▼

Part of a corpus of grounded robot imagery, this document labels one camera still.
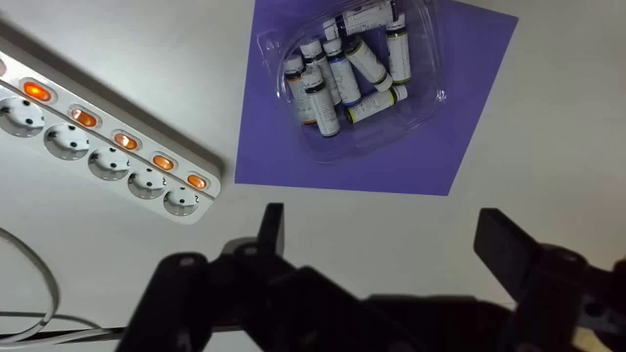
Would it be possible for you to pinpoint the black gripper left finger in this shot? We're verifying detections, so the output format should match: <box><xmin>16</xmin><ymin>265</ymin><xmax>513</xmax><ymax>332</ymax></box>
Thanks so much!
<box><xmin>116</xmin><ymin>201</ymin><xmax>368</xmax><ymax>352</ymax></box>

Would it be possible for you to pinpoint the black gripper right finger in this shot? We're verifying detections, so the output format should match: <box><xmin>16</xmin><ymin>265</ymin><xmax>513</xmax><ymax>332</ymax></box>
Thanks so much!
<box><xmin>472</xmin><ymin>206</ymin><xmax>626</xmax><ymax>352</ymax></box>

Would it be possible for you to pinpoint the white multi-socket power strip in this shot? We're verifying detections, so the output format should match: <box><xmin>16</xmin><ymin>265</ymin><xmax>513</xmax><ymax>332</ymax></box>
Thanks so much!
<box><xmin>0</xmin><ymin>17</ymin><xmax>226</xmax><ymax>226</ymax></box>

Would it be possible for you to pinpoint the white tube with yellow band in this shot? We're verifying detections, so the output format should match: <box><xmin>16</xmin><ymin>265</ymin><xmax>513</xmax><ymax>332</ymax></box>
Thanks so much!
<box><xmin>345</xmin><ymin>83</ymin><xmax>411</xmax><ymax>124</ymax></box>

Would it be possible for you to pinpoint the white tube with black cap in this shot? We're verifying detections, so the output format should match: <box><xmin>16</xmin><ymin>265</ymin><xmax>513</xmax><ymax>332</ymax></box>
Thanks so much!
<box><xmin>282</xmin><ymin>54</ymin><xmax>318</xmax><ymax>126</ymax></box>
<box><xmin>302</xmin><ymin>68</ymin><xmax>343</xmax><ymax>138</ymax></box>
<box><xmin>345</xmin><ymin>36</ymin><xmax>396</xmax><ymax>93</ymax></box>
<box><xmin>341</xmin><ymin>0</ymin><xmax>398</xmax><ymax>38</ymax></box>
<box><xmin>384</xmin><ymin>13</ymin><xmax>413</xmax><ymax>83</ymax></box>
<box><xmin>298</xmin><ymin>36</ymin><xmax>343</xmax><ymax>105</ymax></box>

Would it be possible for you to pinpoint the white tube with blue band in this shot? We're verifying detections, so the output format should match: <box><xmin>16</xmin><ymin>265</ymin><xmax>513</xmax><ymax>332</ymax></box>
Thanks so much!
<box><xmin>323</xmin><ymin>36</ymin><xmax>364</xmax><ymax>109</ymax></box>

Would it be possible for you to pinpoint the small white tube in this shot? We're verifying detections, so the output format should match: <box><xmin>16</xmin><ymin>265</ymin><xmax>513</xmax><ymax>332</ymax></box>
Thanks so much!
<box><xmin>319</xmin><ymin>17</ymin><xmax>345</xmax><ymax>44</ymax></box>

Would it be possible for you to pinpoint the white power cable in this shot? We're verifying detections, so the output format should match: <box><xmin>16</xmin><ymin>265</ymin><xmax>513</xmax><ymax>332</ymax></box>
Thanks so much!
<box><xmin>0</xmin><ymin>224</ymin><xmax>128</xmax><ymax>345</ymax></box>

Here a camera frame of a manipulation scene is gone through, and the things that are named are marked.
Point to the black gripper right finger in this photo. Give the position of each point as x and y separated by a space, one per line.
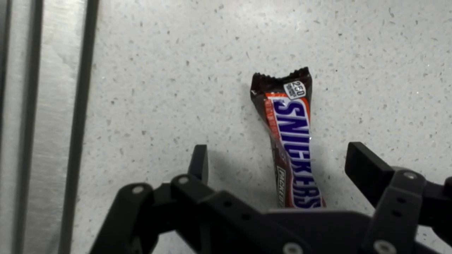
400 202

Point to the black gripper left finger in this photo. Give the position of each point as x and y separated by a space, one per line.
142 216

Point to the snickers candy bar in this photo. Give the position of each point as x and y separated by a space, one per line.
292 149

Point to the stainless steel double sink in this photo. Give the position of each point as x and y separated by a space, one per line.
52 117

▲

● **About this exercise**: When you copy the data, keep every line exact and leave out each picture.

● **Exercise result**:
Part of a corpus of grounded robot imagery, this document labels one camera still.
Would it be possible for you to pinpoint the black gripper left finger in this shot? We're verifying detections, so the output format should match: <box><xmin>16</xmin><ymin>265</ymin><xmax>513</xmax><ymax>332</ymax></box>
Thanks so much!
<box><xmin>116</xmin><ymin>201</ymin><xmax>368</xmax><ymax>352</ymax></box>

Would it be possible for you to pinpoint the black gripper right finger in this shot? We're verifying detections, so the output format should match: <box><xmin>16</xmin><ymin>265</ymin><xmax>513</xmax><ymax>332</ymax></box>
Thanks so much!
<box><xmin>472</xmin><ymin>206</ymin><xmax>626</xmax><ymax>352</ymax></box>

Would it be possible for you to pinpoint the white multi-socket power strip in this shot? We're verifying detections, so the output format should match: <box><xmin>16</xmin><ymin>265</ymin><xmax>513</xmax><ymax>332</ymax></box>
Thanks so much!
<box><xmin>0</xmin><ymin>17</ymin><xmax>226</xmax><ymax>226</ymax></box>

Would it be possible for you to pinpoint the white tube with yellow band in this shot? We're verifying detections, so the output format should match: <box><xmin>16</xmin><ymin>265</ymin><xmax>513</xmax><ymax>332</ymax></box>
Thanks so much!
<box><xmin>345</xmin><ymin>83</ymin><xmax>411</xmax><ymax>124</ymax></box>

Would it be possible for you to pinpoint the white tube with black cap in this shot? We're verifying detections, so the output format should match: <box><xmin>16</xmin><ymin>265</ymin><xmax>513</xmax><ymax>332</ymax></box>
Thanks so much!
<box><xmin>282</xmin><ymin>54</ymin><xmax>318</xmax><ymax>126</ymax></box>
<box><xmin>302</xmin><ymin>68</ymin><xmax>343</xmax><ymax>138</ymax></box>
<box><xmin>345</xmin><ymin>36</ymin><xmax>396</xmax><ymax>93</ymax></box>
<box><xmin>341</xmin><ymin>0</ymin><xmax>398</xmax><ymax>38</ymax></box>
<box><xmin>384</xmin><ymin>13</ymin><xmax>413</xmax><ymax>83</ymax></box>
<box><xmin>298</xmin><ymin>36</ymin><xmax>343</xmax><ymax>105</ymax></box>

Would it be possible for you to pinpoint the white tube with blue band in this shot? We're verifying detections, so the output format should match: <box><xmin>16</xmin><ymin>265</ymin><xmax>513</xmax><ymax>332</ymax></box>
Thanks so much!
<box><xmin>323</xmin><ymin>36</ymin><xmax>364</xmax><ymax>109</ymax></box>

Would it be possible for you to pinpoint the small white tube in this shot? We're verifying detections, so the output format should match: <box><xmin>16</xmin><ymin>265</ymin><xmax>513</xmax><ymax>332</ymax></box>
Thanks so much!
<box><xmin>319</xmin><ymin>17</ymin><xmax>345</xmax><ymax>44</ymax></box>

Would it be possible for you to pinpoint the white power cable in this shot? We're verifying detections, so the output format should match: <box><xmin>16</xmin><ymin>265</ymin><xmax>513</xmax><ymax>332</ymax></box>
Thanks so much!
<box><xmin>0</xmin><ymin>224</ymin><xmax>128</xmax><ymax>345</ymax></box>

Here a camera frame of a manipulation scene is gone through, and the things that are named are marked.
Point to the black gripper right finger in this photo. Give the position of each point as x and y separated by a space, one per line.
400 202

Point to the black gripper left finger in this photo. Give the position of each point as x and y separated by a space, one per line.
142 216

Point to the snickers candy bar in this photo. Give the position of each point as x and y separated by a space, one per line.
292 149

Point to the stainless steel double sink in this photo. Give the position of each point as x and y separated by a space, one per line.
52 117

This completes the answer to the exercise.